> **Information shown**:
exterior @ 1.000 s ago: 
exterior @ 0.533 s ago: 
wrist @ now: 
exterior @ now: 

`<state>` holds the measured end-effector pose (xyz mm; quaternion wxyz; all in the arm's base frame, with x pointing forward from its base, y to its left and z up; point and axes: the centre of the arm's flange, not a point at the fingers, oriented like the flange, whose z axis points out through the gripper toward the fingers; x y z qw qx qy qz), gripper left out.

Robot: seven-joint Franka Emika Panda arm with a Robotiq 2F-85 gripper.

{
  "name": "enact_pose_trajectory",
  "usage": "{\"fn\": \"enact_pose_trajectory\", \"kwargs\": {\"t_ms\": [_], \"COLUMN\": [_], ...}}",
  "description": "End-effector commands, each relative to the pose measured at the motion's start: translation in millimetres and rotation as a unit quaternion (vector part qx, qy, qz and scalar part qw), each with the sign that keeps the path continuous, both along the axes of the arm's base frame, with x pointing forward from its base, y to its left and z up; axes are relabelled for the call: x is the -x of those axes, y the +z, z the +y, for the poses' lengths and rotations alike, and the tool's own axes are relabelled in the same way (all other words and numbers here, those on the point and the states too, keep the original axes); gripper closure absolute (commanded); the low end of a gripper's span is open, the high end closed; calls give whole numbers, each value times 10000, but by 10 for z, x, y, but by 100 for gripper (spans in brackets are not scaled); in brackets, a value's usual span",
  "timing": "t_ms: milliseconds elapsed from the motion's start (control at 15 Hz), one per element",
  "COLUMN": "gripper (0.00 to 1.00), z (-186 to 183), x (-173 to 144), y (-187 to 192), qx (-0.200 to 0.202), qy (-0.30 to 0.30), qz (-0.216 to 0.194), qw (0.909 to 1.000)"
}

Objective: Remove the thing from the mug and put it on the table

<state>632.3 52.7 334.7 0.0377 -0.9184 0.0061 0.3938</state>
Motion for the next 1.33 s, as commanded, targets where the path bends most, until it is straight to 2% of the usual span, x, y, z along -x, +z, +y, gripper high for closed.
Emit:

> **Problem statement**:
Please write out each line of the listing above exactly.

> **Answer**:
exterior @ 1.000 s ago: 
exterior @ 0.533 s ago: 
wrist @ now: 
exterior @ now: 

`<state>` holds the measured end-effector pose (xyz mm; quaternion wxyz; all in the arm's base frame, with x pointing forward from its base, y to its left and z up; point and axes: the centre of the arm's flange, not a point at the fingers, oriented like the flange, whose z axis points out through the gripper toward the fingers; x y z qw qx qy qz), gripper left out.

Robot: seven-joint Franka Emika Panda arm with a Robotiq 2F-85 gripper.

{
  "name": "enact_pose_trajectory",
  "usage": "{\"fn\": \"enact_pose_trajectory\", \"kwargs\": {\"t_ms\": [_], \"COLUMN\": [_], ...}}",
  "description": "End-effector commands, each relative to the pose measured at the motion's start: translation in millimetres and rotation as a unit quaternion (vector part qx, qy, qz and scalar part qw), each with the sign that keeps the path continuous, both along the axes of the arm's base frame, with x pointing forward from its base, y to its left and z up; axes are relabelled for the call: x is the -x of those axes, y the +z, z the +y, for the poses' lengths and rotations alike, and the tool's own axes are relabelled in the same way (all other words and numbers here, those on the point and the states too, keep the original axes); gripper closure absolute (commanded); the low end of a gripper's span is open, the high end closed; calls give whole numbers, each value times 10000, but by 10 for z, x, y, but by 100 for gripper (spans in brackets are not scaled); in brackets, a value's usual span",
  "timing": "t_ms: milliseconds elapsed from the motion's start (control at 15 Hz), one per element",
  "COLUMN": "gripper (0.00 to 1.00), z (-186 to 183), x (-173 to 144), y (-187 to 192), qx (-0.200 to 0.202), qy (-0.30 to 0.30), qz (-0.216 to 0.194), qw (0.909 to 1.000)"
}

Objective: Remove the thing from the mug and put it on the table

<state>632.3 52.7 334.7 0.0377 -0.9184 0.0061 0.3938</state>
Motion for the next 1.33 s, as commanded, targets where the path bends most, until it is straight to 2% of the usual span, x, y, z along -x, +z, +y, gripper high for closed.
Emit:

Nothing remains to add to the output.